▶ **Problem details**
Where a line in the listing below holds the word "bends", count that line; give the total alone.

▶ **Input data**
◆ ◆ ◆ ◆ ◆

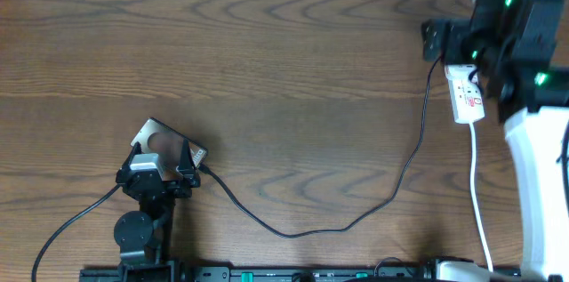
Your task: Plug charger to phone and switch on socket
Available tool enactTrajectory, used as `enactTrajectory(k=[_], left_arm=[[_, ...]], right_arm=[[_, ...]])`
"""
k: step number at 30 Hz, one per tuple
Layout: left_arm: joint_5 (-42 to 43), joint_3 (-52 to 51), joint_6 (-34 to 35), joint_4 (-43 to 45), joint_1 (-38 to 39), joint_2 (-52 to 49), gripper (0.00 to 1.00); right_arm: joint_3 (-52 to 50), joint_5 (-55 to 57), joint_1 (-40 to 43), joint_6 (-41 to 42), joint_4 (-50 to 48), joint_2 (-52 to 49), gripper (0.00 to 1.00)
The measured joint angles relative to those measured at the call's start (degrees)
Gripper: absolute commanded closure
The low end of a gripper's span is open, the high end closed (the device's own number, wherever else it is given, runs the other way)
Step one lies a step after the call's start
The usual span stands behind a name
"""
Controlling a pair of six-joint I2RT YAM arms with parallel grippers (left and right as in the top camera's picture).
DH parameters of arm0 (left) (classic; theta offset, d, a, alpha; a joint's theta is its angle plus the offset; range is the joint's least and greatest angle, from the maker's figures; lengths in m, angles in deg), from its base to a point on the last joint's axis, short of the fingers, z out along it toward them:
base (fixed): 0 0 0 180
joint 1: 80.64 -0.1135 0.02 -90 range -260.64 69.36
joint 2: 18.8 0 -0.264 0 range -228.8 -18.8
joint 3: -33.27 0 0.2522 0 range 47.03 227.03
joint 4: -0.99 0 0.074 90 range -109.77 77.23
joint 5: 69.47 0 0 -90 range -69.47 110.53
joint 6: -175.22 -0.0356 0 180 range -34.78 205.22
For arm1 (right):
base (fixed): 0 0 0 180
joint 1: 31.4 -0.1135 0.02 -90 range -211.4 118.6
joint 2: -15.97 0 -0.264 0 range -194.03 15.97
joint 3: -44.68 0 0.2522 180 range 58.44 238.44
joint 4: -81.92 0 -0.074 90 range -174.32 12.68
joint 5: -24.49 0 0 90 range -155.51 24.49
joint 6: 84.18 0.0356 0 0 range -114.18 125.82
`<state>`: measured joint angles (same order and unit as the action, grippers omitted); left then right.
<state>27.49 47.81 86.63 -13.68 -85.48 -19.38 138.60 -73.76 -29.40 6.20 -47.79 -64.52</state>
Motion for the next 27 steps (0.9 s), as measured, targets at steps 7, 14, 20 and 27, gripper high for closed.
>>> enactTrajectory(k=[7, 14, 20, 27], left_arm=[[0.0, 0.0, 0.0, 0.0, 0.0, 0.0, 0.11], [0.0, 0.0, 0.0, 0.0, 0.0, 0.0, 0.11], [0.0, 0.0, 0.0, 0.0, 0.0, 0.0, 0.11], [0.0, 0.0, 0.0, 0.0, 0.0, 0.0, 0.11]], right_arm=[[-22.1, 0.2, -2.1, -1.2, -19.1, 15.2, 0.01], [-39.5, 0.2, -3.3, -2.4, -33.7, 31.1, 0.01], [-52.7, 0.2, -3.3, -3.1, -46.8, 44.0, 0.01], [-63.5, -0.1, -3.3, -3.6, -56.0, 53.8, 0.01]])
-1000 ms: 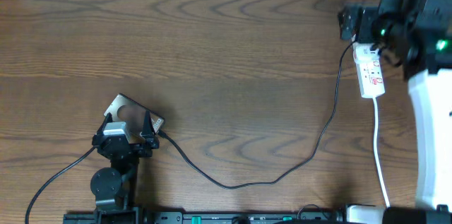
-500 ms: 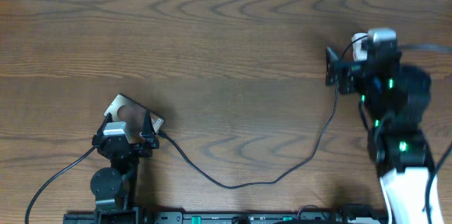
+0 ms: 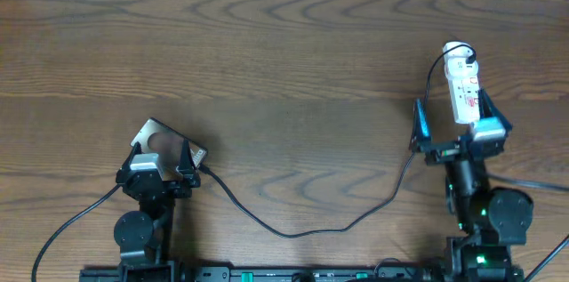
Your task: Plug charger to phone and switch on socket
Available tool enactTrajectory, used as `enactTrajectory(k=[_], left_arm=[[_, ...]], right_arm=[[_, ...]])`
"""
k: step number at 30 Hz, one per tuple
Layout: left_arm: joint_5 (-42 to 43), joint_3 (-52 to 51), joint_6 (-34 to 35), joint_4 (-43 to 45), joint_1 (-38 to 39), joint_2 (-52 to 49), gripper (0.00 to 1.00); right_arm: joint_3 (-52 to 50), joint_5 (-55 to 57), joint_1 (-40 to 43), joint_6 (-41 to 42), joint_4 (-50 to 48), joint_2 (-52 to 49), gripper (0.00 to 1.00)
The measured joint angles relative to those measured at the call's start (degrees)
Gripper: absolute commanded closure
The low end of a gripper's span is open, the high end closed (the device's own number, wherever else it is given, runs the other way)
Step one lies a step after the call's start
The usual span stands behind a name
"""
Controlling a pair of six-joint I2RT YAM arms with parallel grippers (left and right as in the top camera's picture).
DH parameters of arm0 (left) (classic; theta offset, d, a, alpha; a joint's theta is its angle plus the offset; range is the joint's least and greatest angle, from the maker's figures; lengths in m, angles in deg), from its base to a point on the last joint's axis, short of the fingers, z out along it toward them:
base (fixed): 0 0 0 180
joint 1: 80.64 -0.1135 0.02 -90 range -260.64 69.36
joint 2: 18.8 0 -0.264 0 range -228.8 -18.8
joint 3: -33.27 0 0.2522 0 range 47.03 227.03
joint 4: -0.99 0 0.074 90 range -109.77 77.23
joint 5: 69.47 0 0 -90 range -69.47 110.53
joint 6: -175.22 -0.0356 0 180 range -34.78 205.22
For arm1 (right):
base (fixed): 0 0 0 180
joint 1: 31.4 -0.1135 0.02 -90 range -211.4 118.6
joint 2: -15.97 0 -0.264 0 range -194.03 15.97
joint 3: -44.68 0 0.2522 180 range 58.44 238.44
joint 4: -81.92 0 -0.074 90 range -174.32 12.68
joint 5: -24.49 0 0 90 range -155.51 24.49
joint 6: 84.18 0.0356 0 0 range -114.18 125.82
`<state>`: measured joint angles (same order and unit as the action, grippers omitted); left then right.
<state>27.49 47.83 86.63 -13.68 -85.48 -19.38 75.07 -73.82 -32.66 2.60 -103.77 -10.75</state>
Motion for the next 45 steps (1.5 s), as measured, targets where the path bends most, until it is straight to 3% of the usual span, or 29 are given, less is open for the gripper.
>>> enactTrajectory(k=[17, 26, 45], left_arm=[[0.0, 0.0, 0.0, 0.0, 0.0, 0.0, 0.11], [0.0, 0.0, 0.0, 0.0, 0.0, 0.0, 0.11], [0.0, 0.0, 0.0, 0.0, 0.0, 0.0, 0.11]], right_arm=[[-14.7, -0.8, 0.6, -0.2, -4.7, 25.0, 0.01], [-16.1, 1.1, 0.7, -0.2, -4.4, 25.8, 0.01], [-16.2, 6.6, 2.2, 0.0, 20.1, 26.0, 0.01]])
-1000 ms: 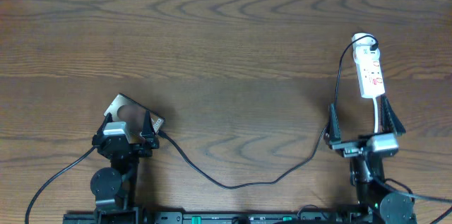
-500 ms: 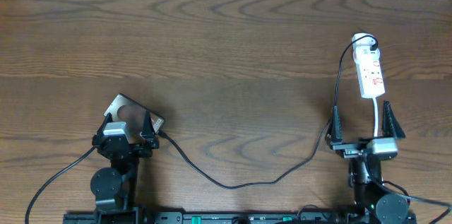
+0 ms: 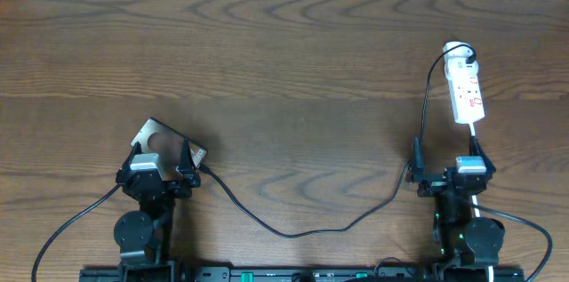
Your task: Plug charger to phone and switch on socket
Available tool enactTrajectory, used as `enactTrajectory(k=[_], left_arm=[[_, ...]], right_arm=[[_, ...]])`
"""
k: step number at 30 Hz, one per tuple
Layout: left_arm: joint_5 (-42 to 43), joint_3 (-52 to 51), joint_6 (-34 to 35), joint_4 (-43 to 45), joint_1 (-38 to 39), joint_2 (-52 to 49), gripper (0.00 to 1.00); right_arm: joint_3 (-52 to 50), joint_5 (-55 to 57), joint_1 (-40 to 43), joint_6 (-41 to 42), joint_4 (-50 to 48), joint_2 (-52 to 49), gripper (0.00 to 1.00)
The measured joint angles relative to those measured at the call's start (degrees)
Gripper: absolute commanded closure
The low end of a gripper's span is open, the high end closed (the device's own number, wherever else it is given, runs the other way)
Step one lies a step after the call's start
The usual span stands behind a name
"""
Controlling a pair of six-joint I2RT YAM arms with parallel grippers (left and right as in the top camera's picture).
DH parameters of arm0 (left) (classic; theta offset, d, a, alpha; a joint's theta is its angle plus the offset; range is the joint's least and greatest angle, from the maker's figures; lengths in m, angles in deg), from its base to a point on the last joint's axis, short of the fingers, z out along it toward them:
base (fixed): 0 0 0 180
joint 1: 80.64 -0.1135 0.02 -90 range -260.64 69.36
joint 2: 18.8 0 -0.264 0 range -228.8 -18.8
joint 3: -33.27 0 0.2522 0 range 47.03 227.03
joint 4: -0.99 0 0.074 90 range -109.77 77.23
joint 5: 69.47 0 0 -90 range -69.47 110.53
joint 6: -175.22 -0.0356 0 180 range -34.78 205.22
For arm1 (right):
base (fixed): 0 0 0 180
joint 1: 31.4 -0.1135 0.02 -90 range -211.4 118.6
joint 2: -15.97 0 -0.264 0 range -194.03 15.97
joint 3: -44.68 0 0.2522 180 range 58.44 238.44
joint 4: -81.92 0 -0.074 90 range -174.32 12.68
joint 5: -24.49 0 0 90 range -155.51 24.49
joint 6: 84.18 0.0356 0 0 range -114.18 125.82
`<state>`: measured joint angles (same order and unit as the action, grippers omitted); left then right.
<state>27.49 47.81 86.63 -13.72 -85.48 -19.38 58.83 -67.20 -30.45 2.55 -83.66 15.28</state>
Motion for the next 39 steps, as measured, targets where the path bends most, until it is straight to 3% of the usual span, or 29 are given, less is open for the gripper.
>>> enactTrajectory(k=[3, 26, 39], left_arm=[[0.0, 0.0, 0.0, 0.0, 0.0, 0.0, 0.11], [0.0, 0.0, 0.0, 0.0, 0.0, 0.0, 0.11], [0.0, 0.0, 0.0, 0.0, 0.0, 0.0, 0.11]], right_arm=[[0.0, 0.2, 0.5, 0.1, 3.4, -0.1, 0.01], [0.0, 0.7, 3.6, 7.5, 3.4, 0.0, 0.01], [0.0, 0.7, 3.6, 6.3, 3.4, 0.0, 0.01]])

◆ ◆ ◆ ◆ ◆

▶ **Task solution**
2